That aniridia This is a genetic disease that seriously affects the eyes of those who suffer from it. The problem it generates is lack of iris, presents underdeveloped, and great ocular structures photophobia which is not the only defect present in this disease, for it does exist different types are called phenotypes. It is a rare disease with an incidence of 1/80,000 births.

Inside it International Day Aniridia is a moment to disseminate, coordinate activities and increase understanding of the rare genetic condition aniridia and related pathologies. Aniridia Europe and Aniridia Network (United Kingdom) have been promoting this initiative with a view to create a viral movement and awaken the solidarity and sensitivity of the population and relevant authorities.

This is a time to disseminate, coordinate activities, and increase understanding of the rare genetic condition aniridia and its associated pathologies.

From Spanish Aniridia Association publication of statistical reports on aniridia and WAGR syndrome in Spain based on the data of our active partners in 2022.

According to the report, aniridia revealed various associated pathologies with this disease.

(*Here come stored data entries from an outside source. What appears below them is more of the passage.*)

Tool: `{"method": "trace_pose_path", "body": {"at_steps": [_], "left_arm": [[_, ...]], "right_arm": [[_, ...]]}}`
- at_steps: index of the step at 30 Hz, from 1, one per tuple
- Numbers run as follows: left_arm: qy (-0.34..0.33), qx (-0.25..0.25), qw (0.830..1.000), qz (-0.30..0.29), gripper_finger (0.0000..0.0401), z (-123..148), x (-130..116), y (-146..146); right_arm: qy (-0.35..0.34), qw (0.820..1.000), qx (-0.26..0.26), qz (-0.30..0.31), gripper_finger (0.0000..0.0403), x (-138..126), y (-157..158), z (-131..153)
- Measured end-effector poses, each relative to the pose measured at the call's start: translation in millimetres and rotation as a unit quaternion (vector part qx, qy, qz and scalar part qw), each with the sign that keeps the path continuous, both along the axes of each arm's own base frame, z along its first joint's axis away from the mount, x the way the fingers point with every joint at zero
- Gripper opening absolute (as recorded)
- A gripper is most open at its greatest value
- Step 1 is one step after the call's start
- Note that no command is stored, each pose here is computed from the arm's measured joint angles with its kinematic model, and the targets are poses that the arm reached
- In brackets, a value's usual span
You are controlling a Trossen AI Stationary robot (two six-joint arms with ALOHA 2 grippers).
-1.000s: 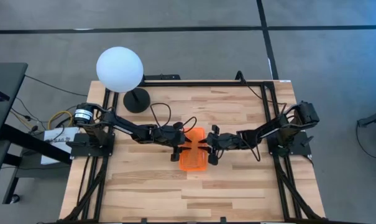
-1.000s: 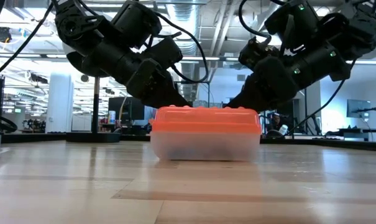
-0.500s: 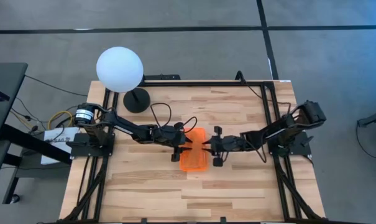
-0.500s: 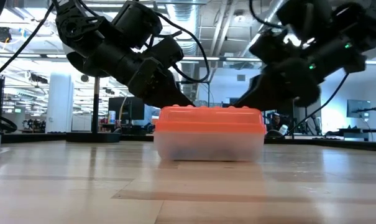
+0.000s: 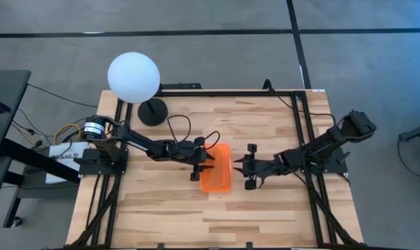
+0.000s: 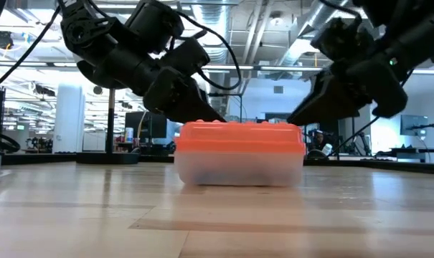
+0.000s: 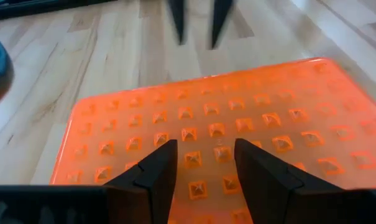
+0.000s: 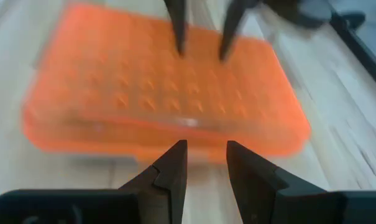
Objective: Pick & place school supplies into a supply box
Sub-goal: Close the orange supply box, then return to Home Position
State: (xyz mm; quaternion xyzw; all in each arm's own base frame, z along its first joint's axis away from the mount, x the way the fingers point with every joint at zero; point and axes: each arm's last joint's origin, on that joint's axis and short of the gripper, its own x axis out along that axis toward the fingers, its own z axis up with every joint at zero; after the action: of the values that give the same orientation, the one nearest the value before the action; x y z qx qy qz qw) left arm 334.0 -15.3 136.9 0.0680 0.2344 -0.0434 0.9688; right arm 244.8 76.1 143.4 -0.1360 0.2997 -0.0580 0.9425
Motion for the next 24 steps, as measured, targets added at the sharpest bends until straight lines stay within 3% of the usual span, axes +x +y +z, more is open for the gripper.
{"method": "trace_pose_path", "body": {"at_steps": [14, 19, 24], "left_arm": [[-0.052, 0.028, 0.998, -0.034, 0.0157, 18.1, 0.0, -13.8], [-0.14, 0.061, 0.987, -0.049, 0.0157, 64.3, -9.6, -20.1], [-0.189, 0.087, 0.977, 0.038, 0.0157, 127.6, -47.7, -18.4]], "right_arm": [[0.001, 1.0, -0.015, -0.022, 0.0107, -6.8, -3.9, -7.0], [-0.019, 0.999, -0.049, 0.006, 0.0107, -8.3, -4.5, 7.1], [-0.083, 0.994, -0.064, -0.006, 0.0107, -16.8, -9.0, 39.1]]}}
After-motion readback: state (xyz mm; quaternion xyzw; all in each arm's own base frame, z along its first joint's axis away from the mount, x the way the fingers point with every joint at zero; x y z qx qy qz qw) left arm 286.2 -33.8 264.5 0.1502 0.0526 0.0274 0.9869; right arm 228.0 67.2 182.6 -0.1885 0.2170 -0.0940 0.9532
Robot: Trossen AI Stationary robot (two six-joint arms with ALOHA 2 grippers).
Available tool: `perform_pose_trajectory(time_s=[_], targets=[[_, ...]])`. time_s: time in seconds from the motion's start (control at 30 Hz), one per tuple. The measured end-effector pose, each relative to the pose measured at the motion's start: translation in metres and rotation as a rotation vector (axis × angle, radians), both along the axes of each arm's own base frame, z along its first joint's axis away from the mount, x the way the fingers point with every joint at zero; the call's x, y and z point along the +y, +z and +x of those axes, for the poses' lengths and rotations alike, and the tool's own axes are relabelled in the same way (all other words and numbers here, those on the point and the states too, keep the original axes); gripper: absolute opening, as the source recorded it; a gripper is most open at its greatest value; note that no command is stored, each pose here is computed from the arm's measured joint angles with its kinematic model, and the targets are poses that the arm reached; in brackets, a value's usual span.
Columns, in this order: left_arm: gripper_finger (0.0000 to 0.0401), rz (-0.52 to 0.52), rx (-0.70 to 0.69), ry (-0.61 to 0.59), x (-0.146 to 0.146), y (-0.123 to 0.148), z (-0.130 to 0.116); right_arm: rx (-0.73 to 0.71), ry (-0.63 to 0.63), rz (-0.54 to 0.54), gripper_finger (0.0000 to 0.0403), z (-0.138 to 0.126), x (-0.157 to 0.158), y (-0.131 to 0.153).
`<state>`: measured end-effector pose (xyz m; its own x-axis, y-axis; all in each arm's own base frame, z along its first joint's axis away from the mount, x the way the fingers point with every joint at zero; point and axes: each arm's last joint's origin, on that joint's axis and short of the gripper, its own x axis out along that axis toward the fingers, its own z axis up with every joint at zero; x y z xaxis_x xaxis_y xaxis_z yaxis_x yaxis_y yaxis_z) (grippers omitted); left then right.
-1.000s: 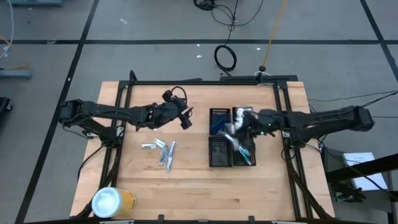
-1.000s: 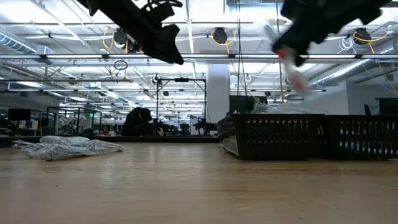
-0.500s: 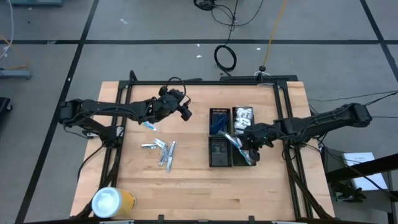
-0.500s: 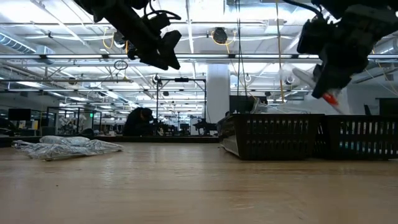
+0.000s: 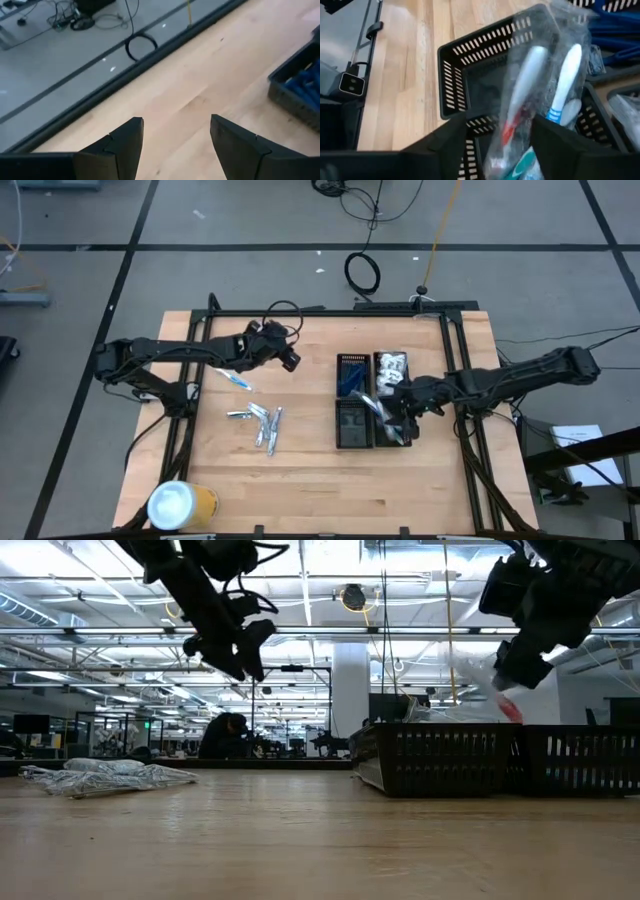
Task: Pick & Place Travel size toiletries
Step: Put the orange toothbrush into the bottom right black basket, then put the blue toothbrush into the bottom right black basket
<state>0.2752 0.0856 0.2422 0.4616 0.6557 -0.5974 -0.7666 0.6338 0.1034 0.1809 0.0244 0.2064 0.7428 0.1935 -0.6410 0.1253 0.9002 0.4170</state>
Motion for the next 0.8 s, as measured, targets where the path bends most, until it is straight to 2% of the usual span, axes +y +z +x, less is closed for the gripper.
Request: perform_pose_trajectory(time_s=[0.2,0.3,0.4,0.5,0.6,0.7,0.8], targets=[[0.0227,-0.021,0.046,0.003,0.0,-0.004,-0.004,0.047,-0.018,0.016,0.0268,-0.008,-0.001,0.0],[0.0227,-0.048,0.077,0.023,-0.001,-0.007,-0.007,0.042,-0.017,0.016,0.0278,-0.01,-0.001,0.001],[0.0227,-0.118,0.127,0.097,-0.003,-0.013,-0.016,0.008,-0.018,0.005,0.028,-0.01,-0.001,0.004],[0.0227,-0.212,0.154,0.246,-0.001,-0.02,-0.029,-0.074,-0.01,-0.063,0.0277,-0.006,-0.002,0.01],[0.0227,-0.301,0.149,0.384,0.0,-0.024,-0.039,-0.175,-0.011,-0.178,0.0272,-0.001,-0.005,0.016],[0.0227,-0.367,0.168,0.437,0.0,-0.026,-0.045,-0.26,-0.017,-0.279,0.0268,0.003,-0.009,0.023],[0.0227,-0.442,0.222,0.518,0.0,-0.034,-0.051,-0.348,-0.014,-0.328,0.0268,0.007,-0.013,0.03]])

From cataracts, which are the most common, or congenital glaucoma to even corneal degeneration. In the case of the WAGR syndrome, the incidence of Wilms tumor is also observed in 60% of cases, but a lower incidence other possible pathologies.

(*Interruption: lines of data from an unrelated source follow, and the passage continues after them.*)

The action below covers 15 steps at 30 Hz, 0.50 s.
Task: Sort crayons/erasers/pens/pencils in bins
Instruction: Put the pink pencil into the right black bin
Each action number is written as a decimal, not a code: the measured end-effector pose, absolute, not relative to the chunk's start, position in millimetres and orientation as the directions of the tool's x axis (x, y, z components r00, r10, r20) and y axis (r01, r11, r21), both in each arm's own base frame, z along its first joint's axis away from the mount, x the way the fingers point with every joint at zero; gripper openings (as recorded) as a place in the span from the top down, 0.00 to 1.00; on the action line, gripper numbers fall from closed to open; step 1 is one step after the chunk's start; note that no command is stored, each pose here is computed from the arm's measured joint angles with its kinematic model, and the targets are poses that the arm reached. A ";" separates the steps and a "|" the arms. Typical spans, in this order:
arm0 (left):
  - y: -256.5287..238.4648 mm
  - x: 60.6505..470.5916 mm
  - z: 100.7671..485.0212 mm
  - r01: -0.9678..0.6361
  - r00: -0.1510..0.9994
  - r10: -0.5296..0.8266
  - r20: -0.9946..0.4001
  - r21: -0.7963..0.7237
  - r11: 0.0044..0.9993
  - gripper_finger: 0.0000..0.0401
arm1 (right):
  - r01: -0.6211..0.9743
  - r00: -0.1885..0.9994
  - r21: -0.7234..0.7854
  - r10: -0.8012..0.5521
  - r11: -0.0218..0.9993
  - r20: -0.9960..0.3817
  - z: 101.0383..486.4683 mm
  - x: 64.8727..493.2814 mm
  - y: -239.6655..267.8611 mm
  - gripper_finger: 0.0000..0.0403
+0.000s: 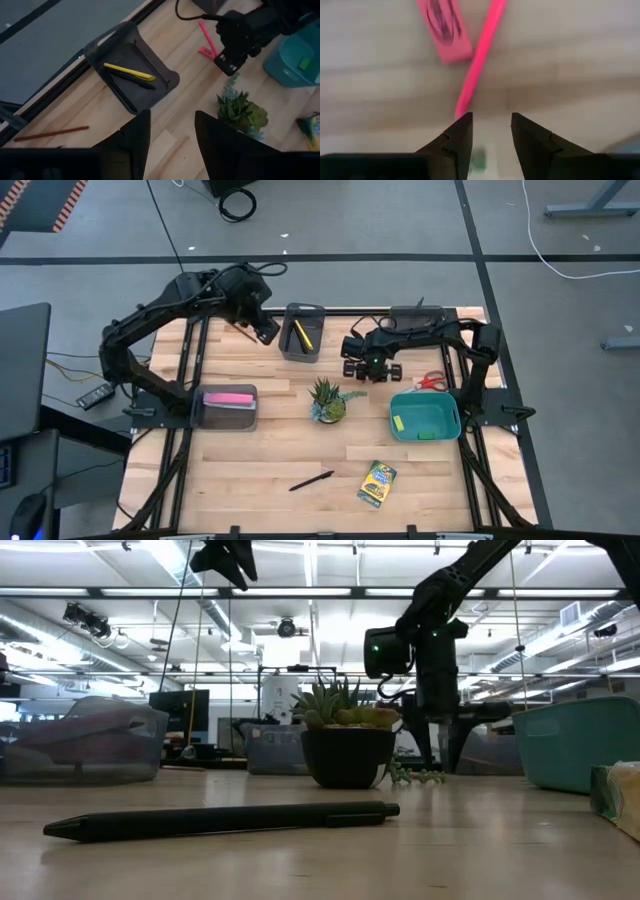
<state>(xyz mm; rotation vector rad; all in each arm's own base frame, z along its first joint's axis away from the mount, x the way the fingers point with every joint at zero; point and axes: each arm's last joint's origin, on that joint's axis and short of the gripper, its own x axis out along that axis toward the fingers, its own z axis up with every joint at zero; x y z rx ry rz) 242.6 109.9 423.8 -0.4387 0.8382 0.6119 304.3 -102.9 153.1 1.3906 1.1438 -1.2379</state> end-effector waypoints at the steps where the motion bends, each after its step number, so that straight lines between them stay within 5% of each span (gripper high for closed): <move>1: 109.7 242.1 424.4 -0.655 0.518 0.326 -0.790 -0.122 0.745 0.60 | 0.985 0.068 0.053 0.087 -0.164 -0.994 153.2 304.8 -100.8 0.65; 6: 109.1 239.9 425.5 -0.652 0.517 0.330 -0.790 -0.114 0.749 0.60 | 0.984 0.075 0.047 0.162 -0.173 -0.984 153.5 307.3 -88.9 0.65; 15: 107.8 236.3 429.9 -0.633 0.537 0.339 -0.772 -0.104 0.767 0.60 | 0.968 0.147 0.124 0.095 -0.216 -0.985 156.9 319.1 -85.0 0.65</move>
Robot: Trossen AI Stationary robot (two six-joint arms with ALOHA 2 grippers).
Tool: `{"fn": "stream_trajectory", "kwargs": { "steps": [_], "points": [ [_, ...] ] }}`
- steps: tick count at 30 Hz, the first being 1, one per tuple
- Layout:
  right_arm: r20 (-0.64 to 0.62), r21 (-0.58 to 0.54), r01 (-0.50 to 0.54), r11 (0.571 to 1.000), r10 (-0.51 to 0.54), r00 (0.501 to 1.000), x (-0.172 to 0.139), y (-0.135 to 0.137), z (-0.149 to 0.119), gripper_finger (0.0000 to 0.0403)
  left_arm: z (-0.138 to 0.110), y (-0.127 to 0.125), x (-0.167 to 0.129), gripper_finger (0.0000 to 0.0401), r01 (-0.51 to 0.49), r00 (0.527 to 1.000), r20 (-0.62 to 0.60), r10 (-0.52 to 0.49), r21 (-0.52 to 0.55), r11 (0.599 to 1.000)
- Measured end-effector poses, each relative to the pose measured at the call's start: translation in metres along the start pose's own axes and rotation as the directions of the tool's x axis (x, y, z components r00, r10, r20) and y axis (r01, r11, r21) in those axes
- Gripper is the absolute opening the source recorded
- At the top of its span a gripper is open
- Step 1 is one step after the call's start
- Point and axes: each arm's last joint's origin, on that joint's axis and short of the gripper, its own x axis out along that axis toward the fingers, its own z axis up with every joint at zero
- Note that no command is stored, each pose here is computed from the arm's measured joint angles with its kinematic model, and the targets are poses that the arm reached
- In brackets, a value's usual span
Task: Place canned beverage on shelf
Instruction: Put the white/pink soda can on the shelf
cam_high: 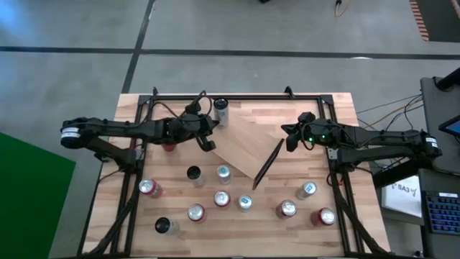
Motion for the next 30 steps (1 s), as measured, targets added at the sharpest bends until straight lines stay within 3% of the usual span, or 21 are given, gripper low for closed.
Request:
{"fn": "stream_trajectory", "kwargs": {
  "steps": [5, 12, 30],
  "points": [
    [0.000, 0.000, 0.000, 1.000, 0.000, 1.000, 0.000, 0.000, 0.000, 0.0009, -0.001, -0.001, 0.000, 0.0000, 0.005, 1.000, -0.014, -0.005, -0.005, 1.000],
    [0.000, 0.000, 0.000, 1.000, 0.000, 1.000, 0.000, 0.000, 0.000, 0.0009, -0.004, -0.004, -0.001, 0.0000, 0.085, 0.996, -0.030, -0.085, -0.017, 0.996],
    [-0.001, -0.001, 0.000, 1.000, 0.000, 1.000, 0.000, 0.000, 0.000, 0.0009, -0.007, -0.006, 0.013, 0.0000, 0.016, 0.999, -0.041, -0.016, -0.004, 1.000]
  ]
}}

It is estimated that in Spain there may be approx 400-500 cases and about 40 or 50 WAGR cases. By 2022, AEA has 114 members with Aniridia and 10 members with a diagnosis of WAGR syndrome, meaning almost a third population with Aniridia in Spain and a quarter of people with WAGR syndrome.

From the Spanish Association of Aniridia they hope that this report will form the basis for better understand both pathologies and the consequences. Although it is true that aniridia is “easier” to diagnose than other rare diseasesbecause the absence of iris is observed at the first eye examination, more effective measures are needed to increase access to early diagnosis of associated pathologies and possible cases of WAGR syndrome to offer suitable treatment and comprehensive support that addresses the medical and social needs of people with aniridia and WAGR syndrome.

More effective measures are needed to increase access to early diagnosis of associated pathologies

HOW CAN YOU HELP?

Every year, because great photophobia who are suffering, a campaign was held so that people can show their support by posting photos with sunglasses and the hashtag #AniridiaDay explaining what aniridia is.

from society pushing everyone Learn about this report and share the information with friends, family and colleagues. As more people learn about this disease, will increase empathy and support for those who experience it on a daily basis.